On March 11, 2015, he was acquired by the Santa Cruz Warriors. On April 26, he won the D-League championship with the Warriors.

==Coaching career==
In 2015, Ahearn became head boys' coach at Clayton High School in Clayton, Missouri. Following a 7–17 season there he was hired to coach his alma mater, De Smet Jesuit.

On August 1, 2017, Ahearn was named the head coach of the Austin Spurs of the NBA G League.

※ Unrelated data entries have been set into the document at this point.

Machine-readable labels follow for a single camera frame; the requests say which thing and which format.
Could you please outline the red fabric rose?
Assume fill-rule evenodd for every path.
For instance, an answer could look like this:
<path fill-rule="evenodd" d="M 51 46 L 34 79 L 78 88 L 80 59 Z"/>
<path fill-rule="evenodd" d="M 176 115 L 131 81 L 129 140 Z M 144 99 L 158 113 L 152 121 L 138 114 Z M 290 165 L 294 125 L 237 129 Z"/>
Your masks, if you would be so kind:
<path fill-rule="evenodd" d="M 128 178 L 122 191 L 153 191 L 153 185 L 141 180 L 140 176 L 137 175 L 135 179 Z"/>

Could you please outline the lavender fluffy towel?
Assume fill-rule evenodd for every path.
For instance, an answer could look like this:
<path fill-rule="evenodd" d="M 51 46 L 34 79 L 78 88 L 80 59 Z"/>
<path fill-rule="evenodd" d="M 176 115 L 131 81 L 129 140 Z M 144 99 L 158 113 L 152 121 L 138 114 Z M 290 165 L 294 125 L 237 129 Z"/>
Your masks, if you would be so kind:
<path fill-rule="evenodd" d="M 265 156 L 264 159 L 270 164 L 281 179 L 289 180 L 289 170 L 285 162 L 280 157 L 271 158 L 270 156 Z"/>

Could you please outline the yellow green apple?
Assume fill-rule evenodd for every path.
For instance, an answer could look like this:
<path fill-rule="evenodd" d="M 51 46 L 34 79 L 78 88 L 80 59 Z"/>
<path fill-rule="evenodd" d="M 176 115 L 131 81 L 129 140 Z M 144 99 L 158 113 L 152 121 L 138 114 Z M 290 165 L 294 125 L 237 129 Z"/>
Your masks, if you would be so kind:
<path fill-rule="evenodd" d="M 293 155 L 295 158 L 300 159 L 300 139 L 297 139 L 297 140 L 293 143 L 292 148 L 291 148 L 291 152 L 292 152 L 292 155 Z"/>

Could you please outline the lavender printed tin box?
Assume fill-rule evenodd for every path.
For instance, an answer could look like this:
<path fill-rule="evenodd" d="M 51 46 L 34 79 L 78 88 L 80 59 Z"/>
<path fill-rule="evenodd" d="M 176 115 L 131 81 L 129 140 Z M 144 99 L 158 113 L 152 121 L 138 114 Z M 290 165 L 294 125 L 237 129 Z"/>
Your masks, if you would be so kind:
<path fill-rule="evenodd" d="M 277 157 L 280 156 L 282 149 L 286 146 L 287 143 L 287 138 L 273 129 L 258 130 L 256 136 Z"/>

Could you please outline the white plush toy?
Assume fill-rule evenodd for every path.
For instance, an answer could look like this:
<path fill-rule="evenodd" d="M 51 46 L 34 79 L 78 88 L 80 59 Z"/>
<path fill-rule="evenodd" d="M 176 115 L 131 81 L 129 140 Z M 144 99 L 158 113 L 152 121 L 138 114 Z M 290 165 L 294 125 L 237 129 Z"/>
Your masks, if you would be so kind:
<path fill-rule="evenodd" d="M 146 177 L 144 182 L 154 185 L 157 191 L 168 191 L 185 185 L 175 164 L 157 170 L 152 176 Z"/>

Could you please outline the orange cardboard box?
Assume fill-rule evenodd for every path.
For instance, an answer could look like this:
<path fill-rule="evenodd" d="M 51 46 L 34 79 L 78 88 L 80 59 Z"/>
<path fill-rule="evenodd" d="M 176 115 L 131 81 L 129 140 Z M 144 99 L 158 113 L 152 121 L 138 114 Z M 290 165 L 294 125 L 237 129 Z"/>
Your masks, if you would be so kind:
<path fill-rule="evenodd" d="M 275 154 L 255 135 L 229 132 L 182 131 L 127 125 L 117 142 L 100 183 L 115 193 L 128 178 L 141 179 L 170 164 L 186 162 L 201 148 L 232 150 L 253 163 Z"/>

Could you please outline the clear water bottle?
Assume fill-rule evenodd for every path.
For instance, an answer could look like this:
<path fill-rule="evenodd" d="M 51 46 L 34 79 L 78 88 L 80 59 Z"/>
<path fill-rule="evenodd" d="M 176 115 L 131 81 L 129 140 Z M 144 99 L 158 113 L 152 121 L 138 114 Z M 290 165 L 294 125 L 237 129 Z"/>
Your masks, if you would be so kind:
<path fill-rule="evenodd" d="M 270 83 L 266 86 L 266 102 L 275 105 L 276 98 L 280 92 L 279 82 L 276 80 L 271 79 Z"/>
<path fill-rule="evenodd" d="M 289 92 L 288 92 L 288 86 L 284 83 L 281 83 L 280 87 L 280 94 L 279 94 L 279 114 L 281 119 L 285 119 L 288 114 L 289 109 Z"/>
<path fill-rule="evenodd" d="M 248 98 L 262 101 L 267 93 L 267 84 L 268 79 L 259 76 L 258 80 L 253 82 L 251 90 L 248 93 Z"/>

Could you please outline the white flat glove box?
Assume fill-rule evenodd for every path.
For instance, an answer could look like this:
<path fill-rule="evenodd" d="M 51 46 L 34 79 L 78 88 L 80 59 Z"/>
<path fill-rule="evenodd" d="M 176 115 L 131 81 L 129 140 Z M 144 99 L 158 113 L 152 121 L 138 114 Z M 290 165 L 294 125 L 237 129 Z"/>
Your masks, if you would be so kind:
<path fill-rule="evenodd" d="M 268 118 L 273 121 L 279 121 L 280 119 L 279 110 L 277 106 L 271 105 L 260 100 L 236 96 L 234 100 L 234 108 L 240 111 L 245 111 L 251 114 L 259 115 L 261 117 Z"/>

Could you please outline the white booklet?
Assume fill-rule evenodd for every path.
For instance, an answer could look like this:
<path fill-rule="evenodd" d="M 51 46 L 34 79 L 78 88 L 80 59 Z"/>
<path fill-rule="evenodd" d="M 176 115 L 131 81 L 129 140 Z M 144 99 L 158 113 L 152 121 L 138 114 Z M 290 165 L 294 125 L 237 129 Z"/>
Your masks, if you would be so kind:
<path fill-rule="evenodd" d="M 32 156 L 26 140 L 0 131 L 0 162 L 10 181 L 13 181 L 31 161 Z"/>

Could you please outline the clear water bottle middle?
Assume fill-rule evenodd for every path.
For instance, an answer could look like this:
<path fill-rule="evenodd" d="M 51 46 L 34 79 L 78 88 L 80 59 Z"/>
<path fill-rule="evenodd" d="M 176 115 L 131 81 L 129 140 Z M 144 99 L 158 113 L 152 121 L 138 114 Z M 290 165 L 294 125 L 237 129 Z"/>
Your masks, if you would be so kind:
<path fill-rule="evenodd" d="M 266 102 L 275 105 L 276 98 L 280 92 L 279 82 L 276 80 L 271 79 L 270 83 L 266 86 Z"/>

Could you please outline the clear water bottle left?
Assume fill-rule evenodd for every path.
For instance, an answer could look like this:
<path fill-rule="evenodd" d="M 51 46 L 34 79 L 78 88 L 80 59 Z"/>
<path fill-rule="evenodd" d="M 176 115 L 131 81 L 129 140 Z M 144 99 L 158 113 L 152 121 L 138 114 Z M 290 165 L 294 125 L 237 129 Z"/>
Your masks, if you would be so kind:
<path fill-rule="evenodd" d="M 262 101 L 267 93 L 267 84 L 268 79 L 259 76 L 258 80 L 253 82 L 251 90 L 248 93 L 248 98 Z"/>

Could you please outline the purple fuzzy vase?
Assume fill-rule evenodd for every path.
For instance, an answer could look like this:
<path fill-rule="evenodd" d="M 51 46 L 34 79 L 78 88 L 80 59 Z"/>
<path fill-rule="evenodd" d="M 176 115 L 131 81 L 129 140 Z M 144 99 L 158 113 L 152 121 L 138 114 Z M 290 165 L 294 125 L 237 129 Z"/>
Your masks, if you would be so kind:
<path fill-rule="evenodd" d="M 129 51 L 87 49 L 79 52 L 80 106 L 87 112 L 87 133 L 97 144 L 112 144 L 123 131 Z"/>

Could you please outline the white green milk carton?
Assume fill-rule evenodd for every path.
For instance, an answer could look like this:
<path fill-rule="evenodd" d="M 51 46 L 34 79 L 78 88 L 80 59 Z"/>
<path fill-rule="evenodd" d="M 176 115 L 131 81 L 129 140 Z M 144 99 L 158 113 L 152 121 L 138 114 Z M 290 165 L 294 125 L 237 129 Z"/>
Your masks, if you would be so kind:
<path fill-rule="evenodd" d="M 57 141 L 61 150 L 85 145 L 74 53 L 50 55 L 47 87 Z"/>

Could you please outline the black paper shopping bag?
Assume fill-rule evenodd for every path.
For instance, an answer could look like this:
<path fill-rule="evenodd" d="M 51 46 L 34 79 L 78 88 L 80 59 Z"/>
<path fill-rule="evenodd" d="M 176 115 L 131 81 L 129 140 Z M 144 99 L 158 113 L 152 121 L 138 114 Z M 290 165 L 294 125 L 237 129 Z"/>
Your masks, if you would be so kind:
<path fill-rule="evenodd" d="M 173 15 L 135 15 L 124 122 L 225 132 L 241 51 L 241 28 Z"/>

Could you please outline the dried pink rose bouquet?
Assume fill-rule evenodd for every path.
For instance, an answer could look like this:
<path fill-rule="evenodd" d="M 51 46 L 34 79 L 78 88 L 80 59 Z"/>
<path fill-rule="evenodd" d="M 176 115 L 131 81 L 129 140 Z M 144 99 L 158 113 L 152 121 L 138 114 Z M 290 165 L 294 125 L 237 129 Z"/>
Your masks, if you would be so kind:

On June 20, 2020, the Memphis Grizzlies announced that they had hired Ahearn as assistant coach.

==Career statistics==

=== NBA ===

====Regular season====

| Year | Team | GP | GS | MPG | FG% | 3P% | FT% | RPG | APG | SPG | BPG | PPG |
|---|---|---|---|---|---|---|---|---|---|---|---|---|
| 2007–08 | Miami | 12 | 0 | 14.8 | .263 | .294 | .968 | 1.6 | 1.6 | .5 | .0 | 5.8 |
| 2008–09 | San Antonio | 3 | 0 | 6.3 | .333 | .500 | 1.000 | .3 | .7 | .3 | .0 | 2.7 |
| 2011–12 | Utah | 4 | 0 | 7.5 | .286 | .222 | .000 | .5 | .3 | .0 | .0 | 2.5 |
| Career |  | 19 | 0 | 11.9 | .273 | .298 | .970 | 1.2 | 1.2 | .4 | .0 | 4.6 |

====Playoffs====

| Year | Team | GP | GS | MPG | FG% | 3P% | FT% | RPG | APG | SPG | BPG | PPG |
|---|---|---|---|---|---|---|---|---|---|---|---|---|
| 2012 | Utah | 3 | 0 | 2.7 | .667 | 1.000 | .000 | .0 | .7 | .0 | .0 | 1.7 |
| Career |  | 3 | 0 | 2.7 | .667 | 1.000 | .000 | .0 | .7 | .0 | .0 | 1.7 |

===NBA D-League===

==== Regular season ====

| Year | Team | GP | GS | MPG | FG% | 3P% | FT% | RPG | APG | SPG | BPG | PPG |
|---|---|---|---|---|---|---|---|---|---|---|---|---|
| 2007–08 | Dakota | 41 | 15 | 29.4 | .486 | .439 | .960* | 2.0 | 3.5 | .7 | .0 | 19.0 |
| 2008–09 | Austin | 6 | 6 | 34.3 | .444 | .531 | .914* | 2.3 | 6.0 | .8 | .0 | 18.8 |
| 2008–09 | Dakota | 41 | 41 | 38.7 | .445 | .420 | .957* | 2.4 | 5.0 | .7 | .0 | 22.7 |
| 2009–10 | Bakersfield | 17 | 10 | 32.8 | .367 | .277 | .932* | 2.1 | 4.1 | 1.2 | .1 | 14.3 |
| 2009–10 | Erie | 13 | 13 | 45.1 | .433 | .440 | .961* | 4.5 | 6.7 | 1.2 | .3 | 25.7 |
| 2010–11 | Erie | 31 | 25 | 33.7 | .406 | .354 | .962* | 2.7 | 5.8 | 1.1 | .2 | 16.9 |
| 2011–12 | Reno | 37 | 37 | 37.5 | .469 | .409 | .962* | 3.5 | 5.1 | 1.1 | .1 | 23.8 |
| 2014–15† | Santa Cruz | 9 | 0 | 21.2 | .397 | .375 | .944 | 1.9 | 2.7 | .7 | .0 | 9.6 |
| Career |  | 195 | 147 | 34.7 | .444 | .404 | .956‡ | 2.5 | 4.8 | .9 | .1 | 19.9 |

=== Domestic leagues statistics ===

| Season | Team | League | GP | MPG | FG% | 3PT FG% | FT% | RPG | APG | SPG | BPG | PPG |
|---|---|---|---|---|---|---|---|---|---|---|---|---|
| 2009–10 | CB Estudiantes | Liga ACB | 13 | 25.1 | .294 | .414 | .983 | 1.1 | .8 | .7 | .1 | 14.2 |
| 2010–11 | Teramo Basket | Lega A | 6 | 24.5 | .286 | .345 | 1.000 | 1.7 | 1.3 | .5 | .0 | 9.3 |
| 2012–13 | Dongguan Leopards | CBA | 17 | 28.6 | .468 | .333 | .905 | 3.1 | 3.4 | .9 | .0 | 23.0 |
| 2013–14 | BC Budivelnyk | SuperLeague | 20 | 24.8 | .449 | .383 | .853 | 1.7 | 3.2 | .7 | .2 | 11.6 |

=== International statistics ===

| Season | Team | League | GP | MPG | FG% | 3PT FG% | FT% | RPG | APG | SPG | BPG | PPG |
| 2013–14 | BC Budivelnyk | Euroleague | 9 | 20.8 | .378 | .361 | .905 | 1.6 | 1.7 | .0 | .1 | 9.6 |
| EuroCup | 10 | 23.7 | .525 | .457 | .978 | 1.5 | 2.6 | .6 | .0 | 15.0 |
| 2014–15 | Capitanes de Arecibo | Americas League | 3 | 25.0 | .125 | .316 | .750 | 2.0 | 2.3 | 1.0 | .0 | 8.7 |

==Personal life==
Ahearn is the son of Daniel and Erin Ahearn. His dad played basketball at Washburn University. Ahearn and his wife had their first child in 2012. The couple has three kids.